Por eso, debería sacarse ya de una vez de Ifema la sección latina ‘Nunca lo mismo’, porque termina siendo siempre ‘más de lo mismo’. Y porque al irradiarse su mensaje mesiánico a otras partes de los pabellones, deja de tener sentido su utilidad. Este año, a falta de sopa, teníamos dos tazas, porque todo el ‘raca-raca’ continuaba magnificado en el Caribe, un gran paquete con un gran lazo totalmente vacío en su interior. Ecología es también ahorrarse esas toneladas de contrachapado, fieltro y gomaespuma para que el resultado tuviera un aspecto ‘espectacular’, más cercano al de un meteorito estallado contra Ifema que de isla a la deriva…

Dos mujeres contemplan una obra de Joao Pedro Vale y Nuno Alexandre Ferreira en Cristina Guerra (EP)

Los comisarios José Esparza Chong Cuy y Manuela Moscoso han pecado de pretenciosos y soberbios, justo lo que nos echan en cara a ‘los del primer mundo,’ sin darse cuenta quizás de que su discurso ‘rompedor’ es tan impositivo como lo que critican y que está más que asimilado y tamizado por el mercado y el cubo blanco que dicen venir a subvertir.
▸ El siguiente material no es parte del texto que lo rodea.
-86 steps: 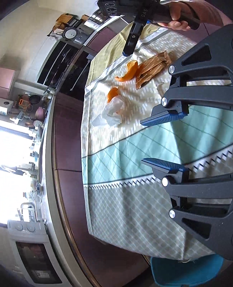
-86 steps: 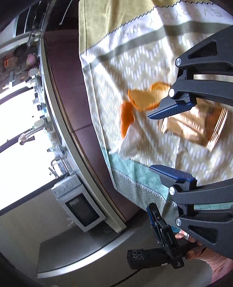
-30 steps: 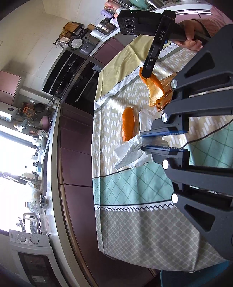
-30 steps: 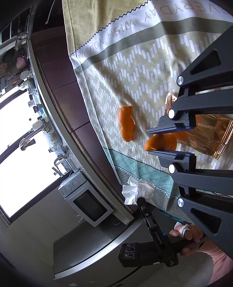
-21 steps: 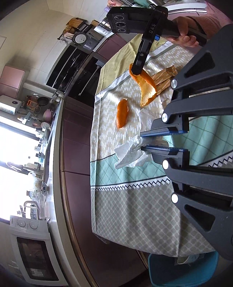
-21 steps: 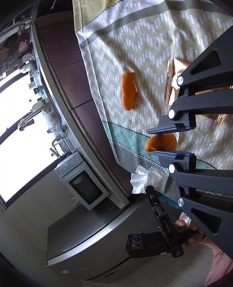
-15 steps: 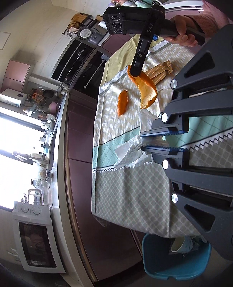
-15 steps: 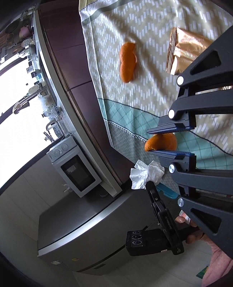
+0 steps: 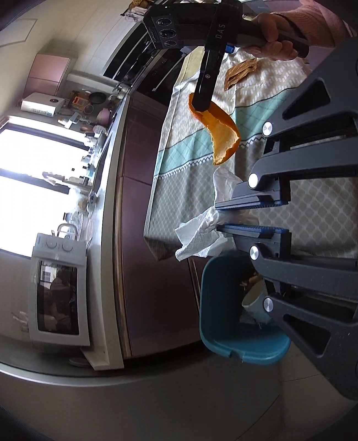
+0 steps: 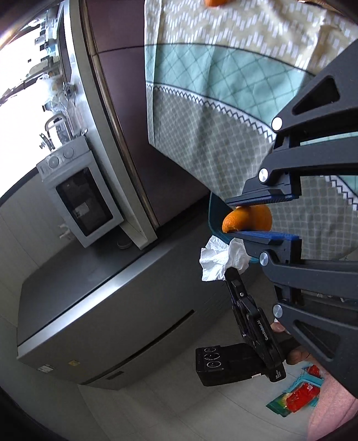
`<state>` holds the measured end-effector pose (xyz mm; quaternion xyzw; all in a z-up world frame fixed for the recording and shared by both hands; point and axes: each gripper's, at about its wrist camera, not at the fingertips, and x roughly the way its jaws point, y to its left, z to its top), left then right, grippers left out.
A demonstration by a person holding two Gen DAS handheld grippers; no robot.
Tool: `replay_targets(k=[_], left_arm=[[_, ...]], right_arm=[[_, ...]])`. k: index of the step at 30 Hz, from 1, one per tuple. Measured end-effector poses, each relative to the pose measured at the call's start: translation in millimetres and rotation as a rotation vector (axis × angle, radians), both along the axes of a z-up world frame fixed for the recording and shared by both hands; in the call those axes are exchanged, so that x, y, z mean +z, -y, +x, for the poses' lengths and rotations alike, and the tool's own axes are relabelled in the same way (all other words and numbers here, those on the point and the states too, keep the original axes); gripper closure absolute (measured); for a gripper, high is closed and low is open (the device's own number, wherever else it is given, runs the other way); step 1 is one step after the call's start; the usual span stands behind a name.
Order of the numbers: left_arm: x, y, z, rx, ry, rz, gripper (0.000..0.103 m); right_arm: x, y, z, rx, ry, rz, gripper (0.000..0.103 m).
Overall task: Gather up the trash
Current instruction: 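Carry tissue and orange peel over the teal bin and open both tools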
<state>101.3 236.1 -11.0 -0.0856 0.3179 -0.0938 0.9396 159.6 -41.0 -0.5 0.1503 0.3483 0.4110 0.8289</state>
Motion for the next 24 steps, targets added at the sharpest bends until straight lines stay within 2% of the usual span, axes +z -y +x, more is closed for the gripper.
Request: replay_targets(k=[5,12,24], left_arm=[[-7,-45,-7,0.095,-0.012,0.007,0.092],[-26,-75,-3,0.159,-0.054,0.01,0.092],[-74,-90,24,0.195,-0.166,0.0,0.092]], right_arm=[[2,-47,12,0.084,-0.01,-0.011,0.087],[-4,-95,24,0.148,-0.031,-0.038,0.087],[-40,-156,41,0.186,-0.098,-0.141,0.087]])
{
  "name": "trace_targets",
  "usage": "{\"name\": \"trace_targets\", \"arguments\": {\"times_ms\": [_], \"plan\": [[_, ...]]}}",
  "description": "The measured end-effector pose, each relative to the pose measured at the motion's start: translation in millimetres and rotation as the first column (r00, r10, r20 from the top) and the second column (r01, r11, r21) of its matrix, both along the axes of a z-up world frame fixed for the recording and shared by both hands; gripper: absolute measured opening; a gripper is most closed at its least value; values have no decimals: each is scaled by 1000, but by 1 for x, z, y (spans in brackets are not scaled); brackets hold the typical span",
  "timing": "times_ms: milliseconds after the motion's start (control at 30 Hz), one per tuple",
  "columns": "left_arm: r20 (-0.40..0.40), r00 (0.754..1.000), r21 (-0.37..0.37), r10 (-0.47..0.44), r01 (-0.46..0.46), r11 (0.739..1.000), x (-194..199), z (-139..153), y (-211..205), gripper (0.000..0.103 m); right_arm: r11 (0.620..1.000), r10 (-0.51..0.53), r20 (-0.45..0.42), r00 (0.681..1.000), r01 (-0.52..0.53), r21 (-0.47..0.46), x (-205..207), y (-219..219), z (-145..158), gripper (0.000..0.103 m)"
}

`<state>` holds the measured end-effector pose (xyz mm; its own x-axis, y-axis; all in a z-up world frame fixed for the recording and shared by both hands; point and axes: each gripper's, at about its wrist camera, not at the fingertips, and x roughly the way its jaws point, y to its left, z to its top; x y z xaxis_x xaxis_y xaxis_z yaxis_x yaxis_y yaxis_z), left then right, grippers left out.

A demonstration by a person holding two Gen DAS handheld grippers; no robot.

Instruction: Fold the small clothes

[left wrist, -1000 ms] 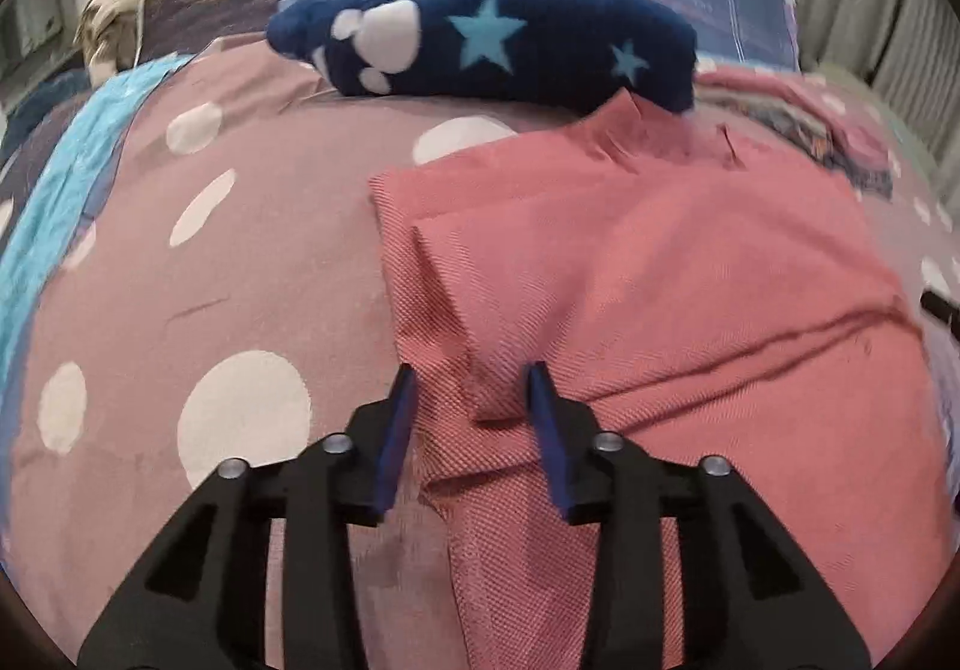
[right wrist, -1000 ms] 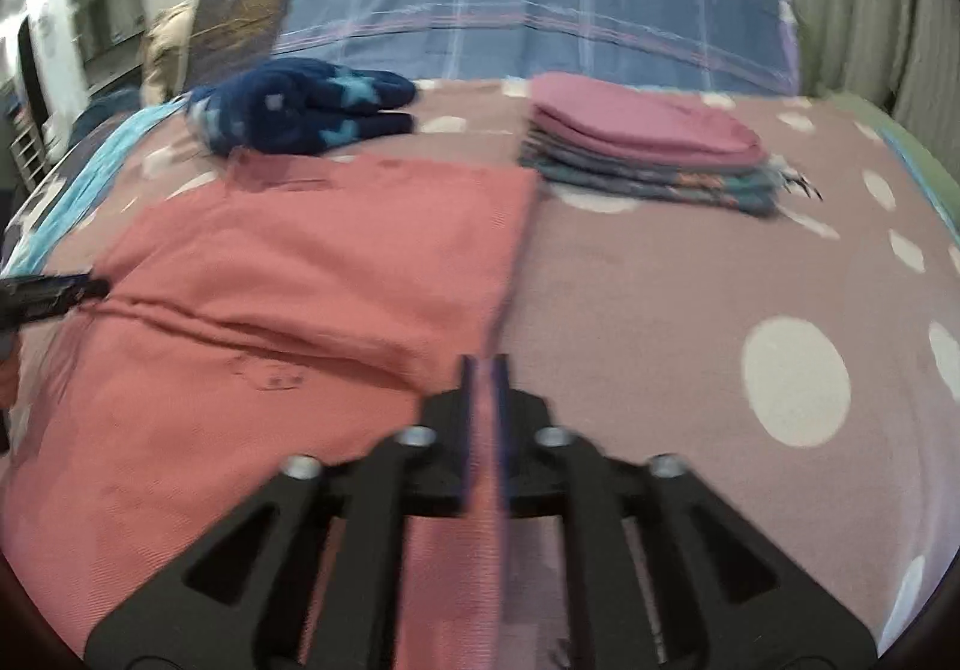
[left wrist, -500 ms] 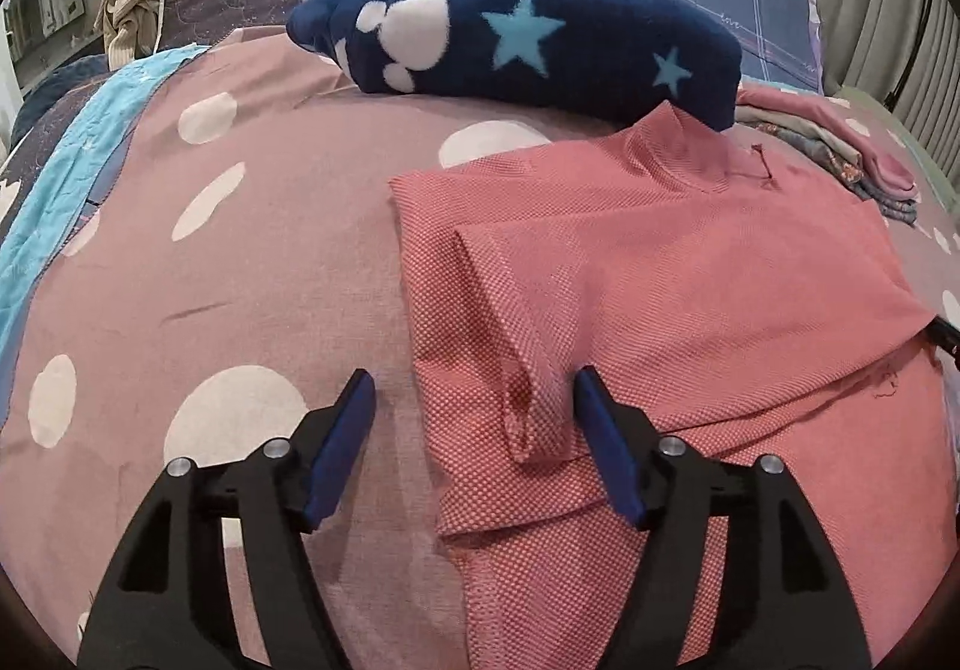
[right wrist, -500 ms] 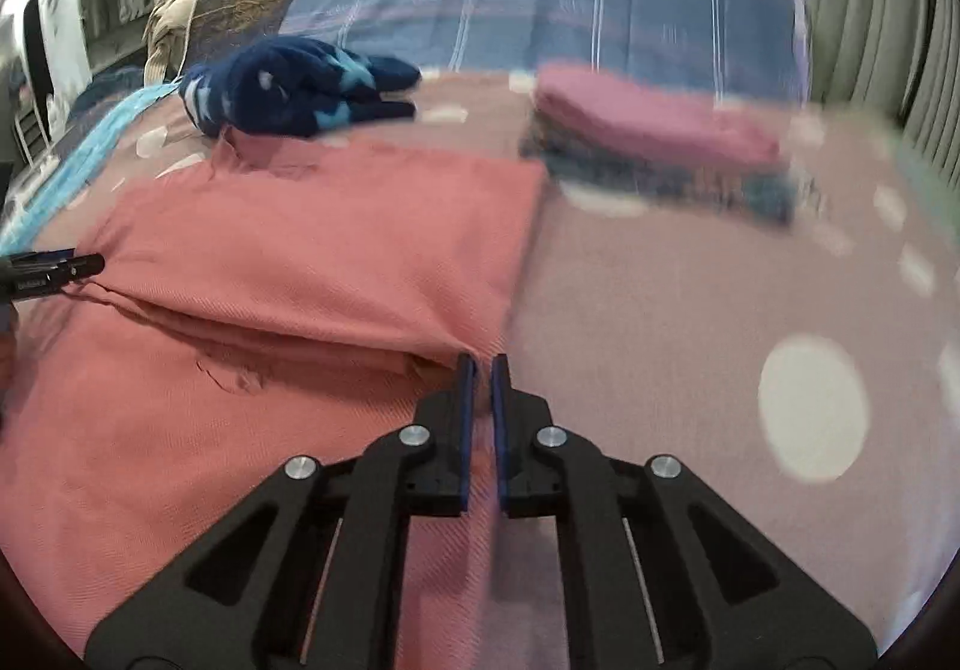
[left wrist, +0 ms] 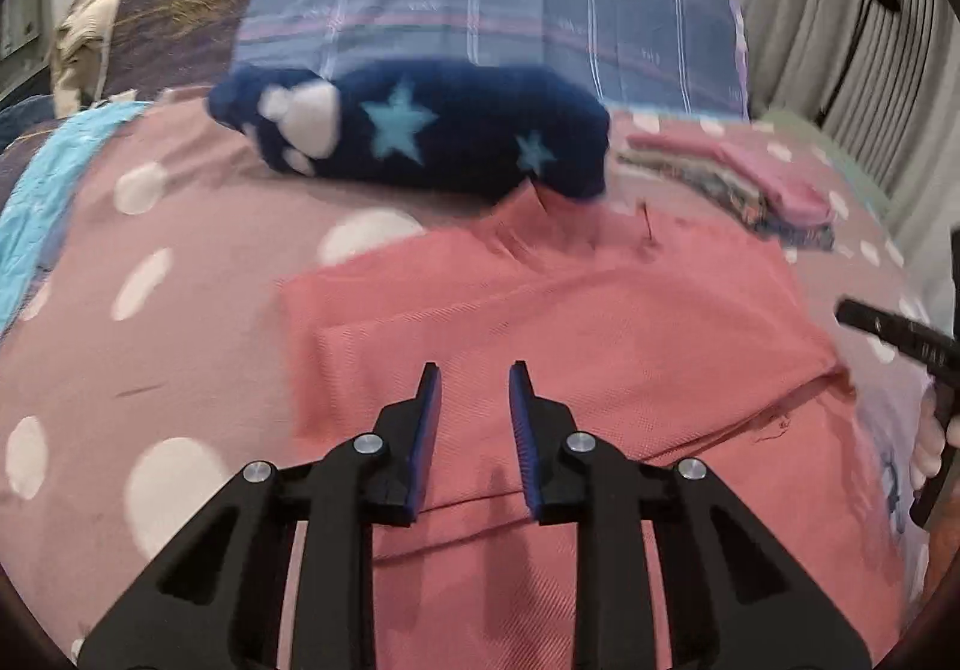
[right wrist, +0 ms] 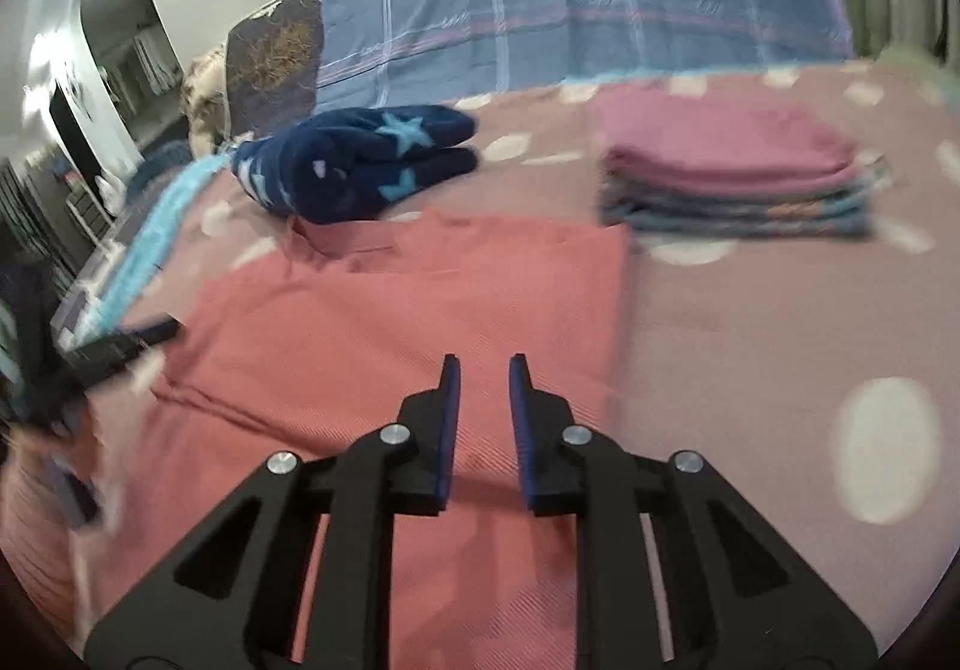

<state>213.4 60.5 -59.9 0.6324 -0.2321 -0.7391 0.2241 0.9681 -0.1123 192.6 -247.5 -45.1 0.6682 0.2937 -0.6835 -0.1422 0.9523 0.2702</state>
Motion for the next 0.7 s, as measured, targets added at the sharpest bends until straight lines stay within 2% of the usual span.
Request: {"name": "trace_targets", "arguments": {"times_ms": [33,67,100,133,200,267,333,433,467,533,567,600,667,700], "plan": [[-44,999,28,-7,8,1000,7,-18,-7,25,1000,-7,-41,999,6,-21,11,4,-12,16],[-76,997,70,-10,15,997,11,-36,-12,28,990,-52,-102,993,38,-135,21,9,-32,13],[-18,1000,92,-20,21,996,6,-43,-15,29,984,-58,-113,992,37,-175,23,11,-42,13],[-1,1000,95,-22,22,995,3,-42,-15,29,988,-38,-66,997,27,-155,20,9,-48,13],[-10,1000,105,-13,14,994,4,-40,-16,31,995,-54,-82,995,46,-90,18,0,-43,12],[-6,1000,128,-12,13,992,4,-41,-19,31,994,-79,-88,993,73,-78,17,0,-35,10],[-13,1000,141,13,-12,990,5,-34,-21,34,994,-82,-57,995,77,-82,18,3,-23,13],[11,999,42,53,-54,998,10,-20,-14,43,994,-60,5,998,60,-86,30,5,-6,13],[18,997,39,72,-73,997,11,-20,-11,46,994,-63,9,998,64,-94,36,5,-5,13],[31,991,112,132,-135,984,20,-25,-7,56,984,-105,-19,994,101,-149,52,-1,-16,14],[19,988,161,151,-152,975,23,-31,-7,65,962,-159,-61,985,141,-234,63,-5,-32,13],[-1,984,198,177,-173,965,30,-43,-3,83,958,-160,-69,985,138,-251,67,-8,-43,13],[-38,979,133,201,-194,972,36,-44,10,88,969,-150,-33,988,141,-201,66,-14,-47,13],[-48,978,109,201,-195,975,37,-44,14,89,967,-152,-31,988,142,-213,65,-12,-45,13]]}}
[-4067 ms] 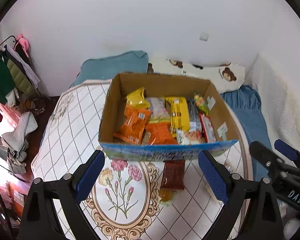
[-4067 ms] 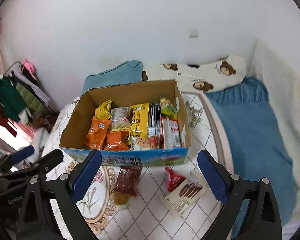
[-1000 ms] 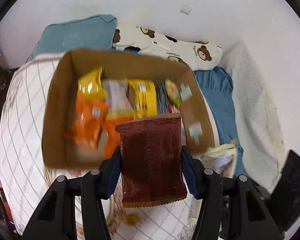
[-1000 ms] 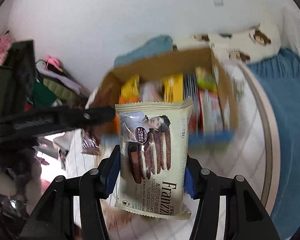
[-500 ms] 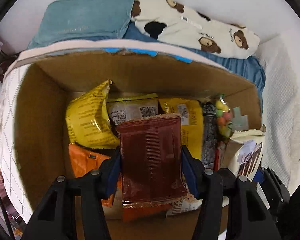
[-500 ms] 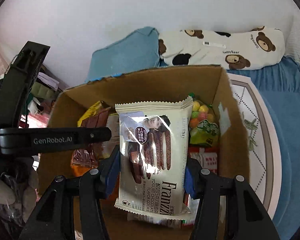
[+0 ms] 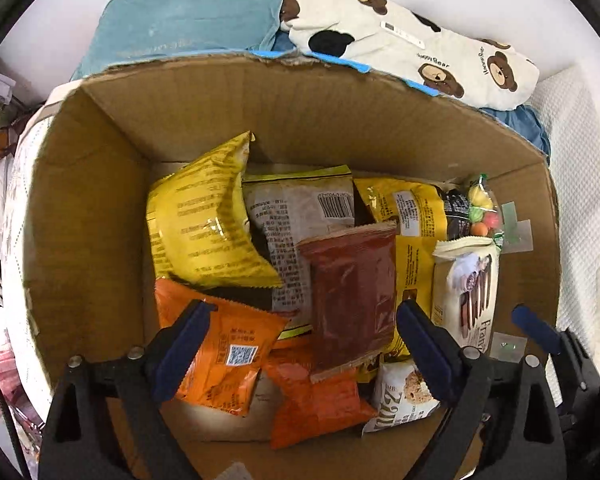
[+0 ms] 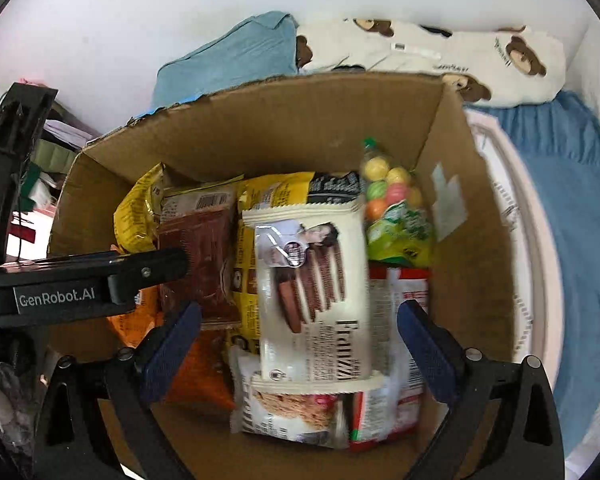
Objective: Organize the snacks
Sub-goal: 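Lower both packets into the cardboard box and open both tools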
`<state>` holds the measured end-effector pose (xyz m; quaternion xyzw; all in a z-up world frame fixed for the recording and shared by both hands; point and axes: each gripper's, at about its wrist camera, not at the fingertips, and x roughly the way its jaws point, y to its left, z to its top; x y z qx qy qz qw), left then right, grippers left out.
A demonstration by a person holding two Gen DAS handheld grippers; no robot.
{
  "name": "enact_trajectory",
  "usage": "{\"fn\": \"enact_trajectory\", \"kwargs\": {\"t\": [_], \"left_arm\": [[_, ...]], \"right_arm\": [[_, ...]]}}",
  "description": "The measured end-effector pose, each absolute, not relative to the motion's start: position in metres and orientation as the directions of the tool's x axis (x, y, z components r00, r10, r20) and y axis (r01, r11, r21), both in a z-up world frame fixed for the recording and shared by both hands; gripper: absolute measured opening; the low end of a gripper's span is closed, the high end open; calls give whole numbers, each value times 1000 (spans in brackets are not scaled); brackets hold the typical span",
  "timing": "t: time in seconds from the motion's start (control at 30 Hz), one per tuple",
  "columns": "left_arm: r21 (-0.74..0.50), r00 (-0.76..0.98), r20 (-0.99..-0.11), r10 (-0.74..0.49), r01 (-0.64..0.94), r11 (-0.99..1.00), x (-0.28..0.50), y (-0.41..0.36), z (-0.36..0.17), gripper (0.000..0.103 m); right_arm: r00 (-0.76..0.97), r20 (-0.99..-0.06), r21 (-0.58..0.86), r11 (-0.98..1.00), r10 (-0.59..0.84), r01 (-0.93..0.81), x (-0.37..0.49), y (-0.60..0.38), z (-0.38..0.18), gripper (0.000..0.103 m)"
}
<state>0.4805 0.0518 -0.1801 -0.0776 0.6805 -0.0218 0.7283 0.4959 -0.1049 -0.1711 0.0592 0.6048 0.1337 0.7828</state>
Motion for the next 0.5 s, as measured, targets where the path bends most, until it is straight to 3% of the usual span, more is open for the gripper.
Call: {"fn": "enact_trajectory", "kwargs": {"t": [0.2, 0.5], "left_arm": [[-92, 155, -985, -82, -58, 994, 456, 52, -158, 95], [-51, 281, -959, -38, -40, 998, 406, 51, -131, 95]], "right_arm": [[265, -942, 171, 975, 204, -141, 478, -112, -156, 100], [322, -927, 157, 979, 192, -130, 438, -125, -140, 100]]}}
Me queda a mí la duda de en qué barrios de sus respectivas ciudades viven estos curadores concienciados y los galeristas seleccionados. O en qué ciudades.

En el Caribe, más laxas, Carla Acevedo-Yates y Sara Hermann lo han diluido todo tanto que hasta un señor de Móstoles bañado en lágrimas también podía ser ‘oceánico’. Lo suyo hizo aguas desde que se presentó. Y amenaza Maribel López con seguir teorizando desde la feria en forma acuosa. A ver en qué charcos nos metemos en 2025. Bien haría Latinoamérica y la feria, si es que vamos a seguir por estos derroteros, si intentara definirse a sí misma y dejara de presentarse como un todo que homogeniza al niño de Nuevo México con los pingüinos de Ushuaia.

El balance es un pabellón 7 desolador, de calidad y montajes reguleros. Menos mal que en el 9 nos reencontrábamos con el denostado paisaje capitalista… Pero, ¡dejémonos de teorías de alto copete! ¡Y dejémonos de descubrimientos! ¿Quién se creyó esta rechufla, si vamos corriendo a todos lados? Tenemos el tiempo justito. Y, además, hemos venido a comprar, Mayra. Y sin mucho riesgo. También a ser vistos y que nos vean. «Yo solo miraba, gracias». Si hasta los premios otorgados en la feria constatan que no está el horno para bollos. Nombres muy consolidados y poco experimento con gaseosa: Susana Solano, Concha Jerez, Mónica Mays, Fermín Jiménez Landa, Daniel Canogar

«Manuel», obra de Rodrigo, uno de los imanes de esta edición (Tania Siera)

Entre lo uno y lo otro, todo lo demás, con esa capacidad de ARCO para fagocitarlo, deglutirlo todo, y pasar a la siguiente pantalla: mujeres pidiendo más representación en los pabellones; artistas y galeristas con chapas en la solapa pidiendo la rebaja del IVA; instituciones internacionales como el CIMAM pidiendo explicaciones por el dedazo de Jimena Blázquez y la dimisión de Nuria Enguita; ‘royalties’ dando pésames; profesionales del sector pidiendo más arte español; hordas de Chueca en busca del icono perdido (José de la Mano dando el pregón del Orgullo en 2024)… Incluso todos aquellos que denostan el arte contemporáneo, esa raza de cuñados que saben que eso lo pinta mejor su niño o tertulianos expertos en nada que se quejan por los precios de lo expuesto.

ARCO cierra hoy sus puertas y hay que darles las gracias por el trabajo y el esfuerzo realizados. A Maribel López lo que es del César. Y todas las aguas, incluidas las del Caribe, volverán a sus cauces (a veces miserables y turbulentos) desde el lunes. También el ruido de sables y el de afilar cuchillos. ‘A ellos les gusta la gasolina, dales más gasolina…’. Por todo eso, lo dicho: perdonen (si sigo tirado en el suelo de Helga y) no me levanto.